Saturday, 12 November 2016

Sorry Donald, but your victory is the antithesis of Brexit.

Donald Trump winning the US Presidential election is the biggest political upset since, well, only June as it happens. A completely unexpected result, Trump's victory has been likened to the UK vote to leave the EU on June 23, not least by the man himself, who earlier this week described the possibility of him winning as "Brexit plus plus plus."

There's no doubting that both results gave the establishment a bloody nose, but the comparisons between the Donald's rise to the White House and Brexit have been massively overblown. In fact, putting aside the rejection of the status quo, the two are practically antithetical.

For starters, Trump's platform railed against free trade. He constantly denounced NAFTA, and threatened to pull out of the agreement if Canada and Mexico were unwilling to renegotiate it. On top of this, Trump also threatened an all-out trade war with China, suggesting the introduction of tariffs, the bringing of trade cases against the country at the WTO, and labelling it as a currency manipulator.

Compare and contrast those protectionist instincts with the Leave campaign's message on trade. The cornerstone of the Brexiteer's message was the ability, freed from the EU's common external tariff, to sign our own trade deals with countries across the globe.
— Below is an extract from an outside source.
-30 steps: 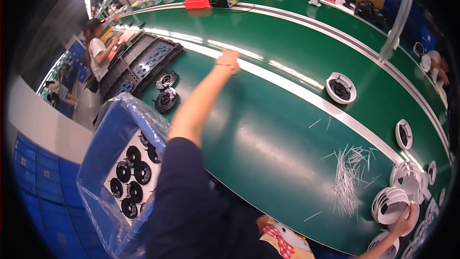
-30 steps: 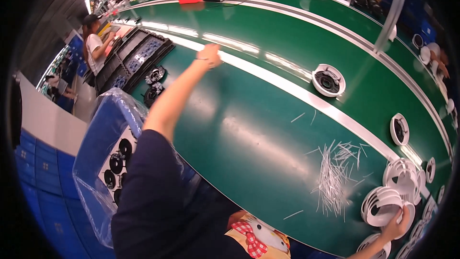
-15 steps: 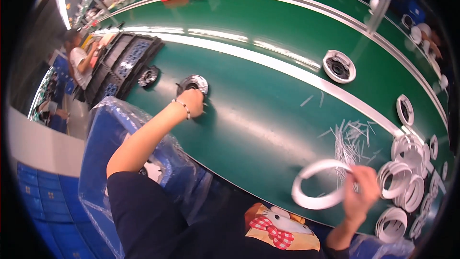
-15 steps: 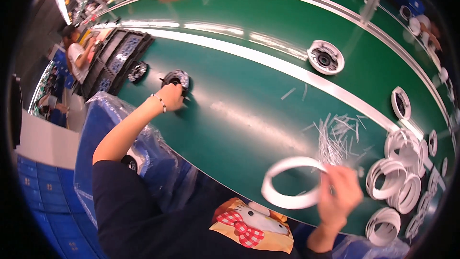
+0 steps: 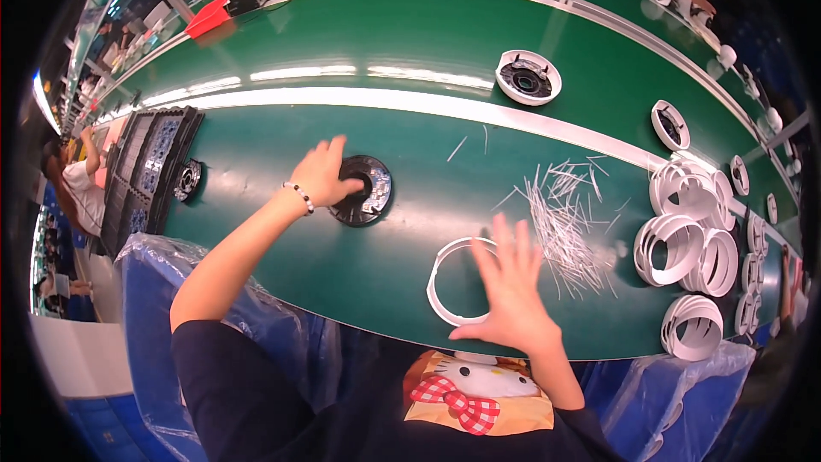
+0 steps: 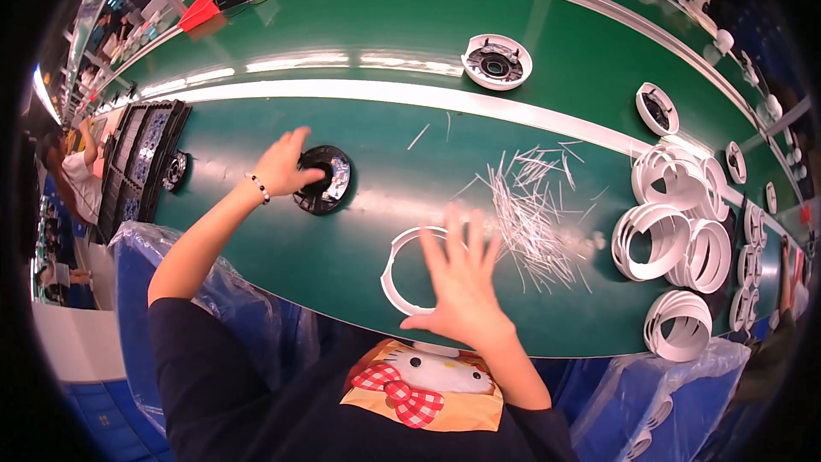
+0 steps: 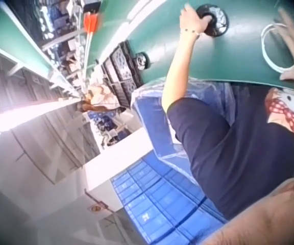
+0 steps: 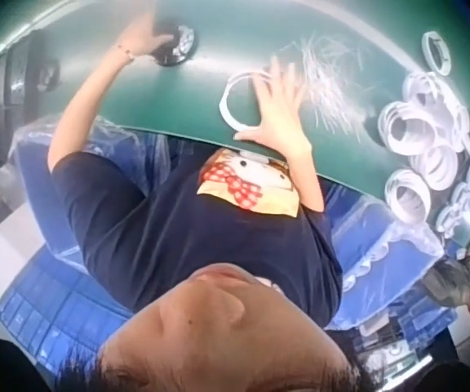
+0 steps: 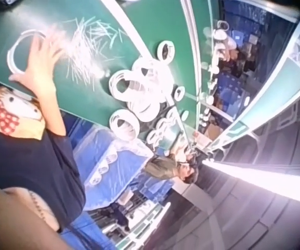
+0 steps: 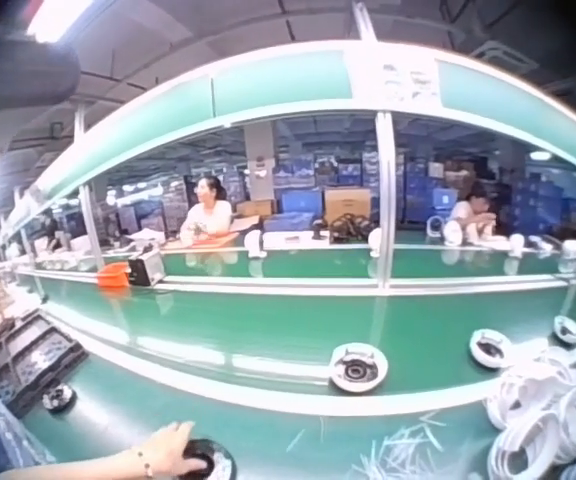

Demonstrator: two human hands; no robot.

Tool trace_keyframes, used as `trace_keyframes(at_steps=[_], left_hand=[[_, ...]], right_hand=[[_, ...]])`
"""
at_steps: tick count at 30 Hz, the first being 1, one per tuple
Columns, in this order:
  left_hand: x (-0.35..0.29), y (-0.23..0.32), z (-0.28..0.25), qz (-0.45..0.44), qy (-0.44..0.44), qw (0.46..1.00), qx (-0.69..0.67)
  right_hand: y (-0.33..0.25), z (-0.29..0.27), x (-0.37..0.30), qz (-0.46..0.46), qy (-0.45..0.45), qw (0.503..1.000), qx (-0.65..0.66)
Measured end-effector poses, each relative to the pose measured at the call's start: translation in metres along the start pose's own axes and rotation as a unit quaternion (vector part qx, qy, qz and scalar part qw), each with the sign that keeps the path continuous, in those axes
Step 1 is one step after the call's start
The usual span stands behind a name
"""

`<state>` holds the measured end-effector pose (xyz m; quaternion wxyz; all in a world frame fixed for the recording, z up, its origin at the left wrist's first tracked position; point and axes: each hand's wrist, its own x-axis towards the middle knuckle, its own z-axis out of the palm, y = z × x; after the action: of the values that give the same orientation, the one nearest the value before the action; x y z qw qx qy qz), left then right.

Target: The recorder is assembling white plastic ring covers onto black circular bases containing circuit boards on a factory production line.

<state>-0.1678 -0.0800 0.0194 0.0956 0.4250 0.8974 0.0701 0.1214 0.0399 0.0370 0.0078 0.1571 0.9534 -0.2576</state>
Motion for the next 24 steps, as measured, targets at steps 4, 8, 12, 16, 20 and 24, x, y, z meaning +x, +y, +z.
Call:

Campaign literature, both official and otherwise, was awash with statistics showing where the current growth was in the world, which emerging economies would be the powerhouses of the future, and how our share of exports with the rest of the world was increasing, whilst that into the EU was in decline. Trump sought to be elected in order to make trade with China as difficult as possible. We voted to leave the EU in order to make it easier.

This isolationism can be found elsewhere in Trump's policies too. The president-elect has described NATO as 'obsolete', and has suggested he would look at pulling the United States out of the agreement. Compare and contrast, once again, with the Leave campaign. On security, one of the main tenants of the Leave position was that the EU's expansionist policies, and plans for an EU army, threatened to undermine NATO. When Remain supporters suggested that peace in Europe since the second world war had been secured by the EU, leavers pointed out that this had much more to do with the North Atlantic alliance than Brussel's bureaucracy. A desire to ensure NATO is maintained as the strongest military alliance in the world, not weaken it exponentially by pulling out of the agreement, was a core part of the Leave position.
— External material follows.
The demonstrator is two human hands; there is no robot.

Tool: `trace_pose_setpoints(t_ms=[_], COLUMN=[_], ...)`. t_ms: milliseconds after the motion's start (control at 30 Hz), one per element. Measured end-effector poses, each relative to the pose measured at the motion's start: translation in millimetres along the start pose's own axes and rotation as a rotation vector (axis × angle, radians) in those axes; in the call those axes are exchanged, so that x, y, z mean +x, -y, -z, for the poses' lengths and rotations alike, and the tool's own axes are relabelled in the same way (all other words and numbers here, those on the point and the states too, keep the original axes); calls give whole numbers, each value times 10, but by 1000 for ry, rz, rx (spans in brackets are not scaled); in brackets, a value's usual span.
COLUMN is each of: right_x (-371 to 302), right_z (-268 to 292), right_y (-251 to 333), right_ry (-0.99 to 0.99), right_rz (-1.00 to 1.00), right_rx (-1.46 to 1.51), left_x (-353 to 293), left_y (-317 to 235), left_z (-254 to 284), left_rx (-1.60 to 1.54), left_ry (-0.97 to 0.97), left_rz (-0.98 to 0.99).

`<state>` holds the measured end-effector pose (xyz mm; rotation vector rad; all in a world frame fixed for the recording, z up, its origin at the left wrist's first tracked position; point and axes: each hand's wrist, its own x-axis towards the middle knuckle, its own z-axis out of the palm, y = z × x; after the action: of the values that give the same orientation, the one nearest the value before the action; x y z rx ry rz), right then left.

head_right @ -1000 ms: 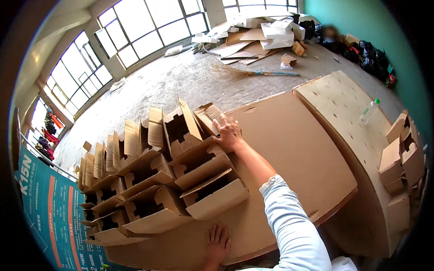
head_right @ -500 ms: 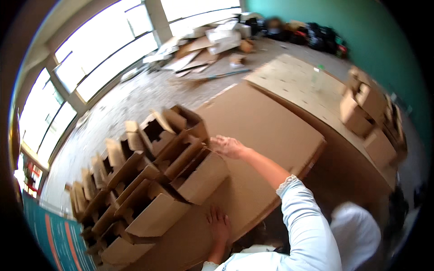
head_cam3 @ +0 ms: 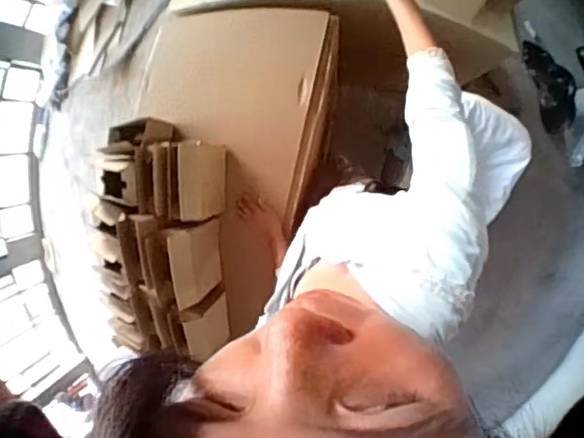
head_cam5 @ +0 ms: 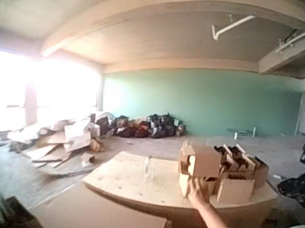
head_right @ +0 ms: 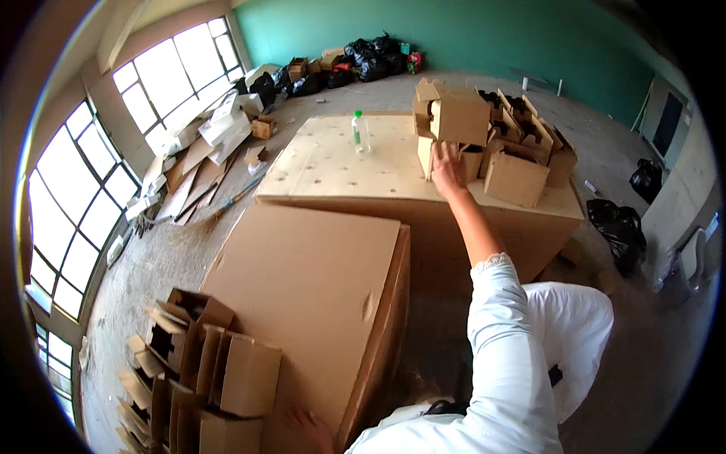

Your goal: The person places green plastic bottles into cardboard boxes and closes the box flaps.

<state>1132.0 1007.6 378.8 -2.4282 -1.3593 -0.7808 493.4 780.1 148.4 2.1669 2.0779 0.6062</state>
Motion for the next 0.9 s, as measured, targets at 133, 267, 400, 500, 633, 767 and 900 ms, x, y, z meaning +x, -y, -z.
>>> trace_pose_setpoints(t_ms=[133, 267, 400, 500, 633, 767, 900], right_x=[961, 1556, 1980, 2428, 2037, 1755, 1413], right_z=[-191, -485, -824, -1661, -1451, -1172, -423], right_y=[-506, -333, -240, -1596, -760, -1292, -1272], right_ry=[-183, 192, 576, 266, 420, 357, 53], right_rz=[203, 225, 20, -350, -107, 267, 164], right_rx=[-313, -366, -594, -568, -505, -631, -412], left_x=[137, 230, 239, 512, 193, 216, 128], left_y=[-210, -421, -519, -616, -582, -582, -475], left_z=[165, 394, 570, 316, 670, 620, 588], left_rx=[115, 223, 309, 246, 352, 346, 469], left_ry=[58, 151, 190, 231, 244, 252, 282], left_rz=[5, 42, 76, -20, 86, 33, -83])
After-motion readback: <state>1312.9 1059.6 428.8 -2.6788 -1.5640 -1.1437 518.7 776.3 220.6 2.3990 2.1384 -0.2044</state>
Even on immigration Trump and Brexit are worlds apart. Yes, there was a strong part of the leave campaign that wished to control immigration, but the key word there is control. No-one on the leave side advocated closing the borders completely, but rather sought to ensure that the level of immigration into the country was manageable. Moreover, in the wake of the referendum result, Leavers have been just as aghast as Remain supporters at May's refusal to guarantee the rights of EU citizens currently in the UK to remain here. How diametrically opposed is this to Trump's call to deport 11 million people and ban all Muslims from entering the United States? The equivalency is a spectacularly false one.

There is no doubt that both Brexit and Trump were unquestionably votes against the status quo. Both campaigns rightly tapped into an anger at the ruling orthodoxy that for too long had been ambivalent about the concerns of ordinary voters. But that, bar the occasional appearance of Nigel Farage, is all the two events have in common. Trump is a bigoted isolationist, advocating the very worst forms of protectionism. Brexit on the other hand, was always about looking beyond the parochial borders of the EU, and engaging fully with the world, pursuing a free trading, global agenda, working constructively with our friends and allies, both in Europe and beyond. Far from Brexit plus plus plus, Trump is Brexit minus minus minus.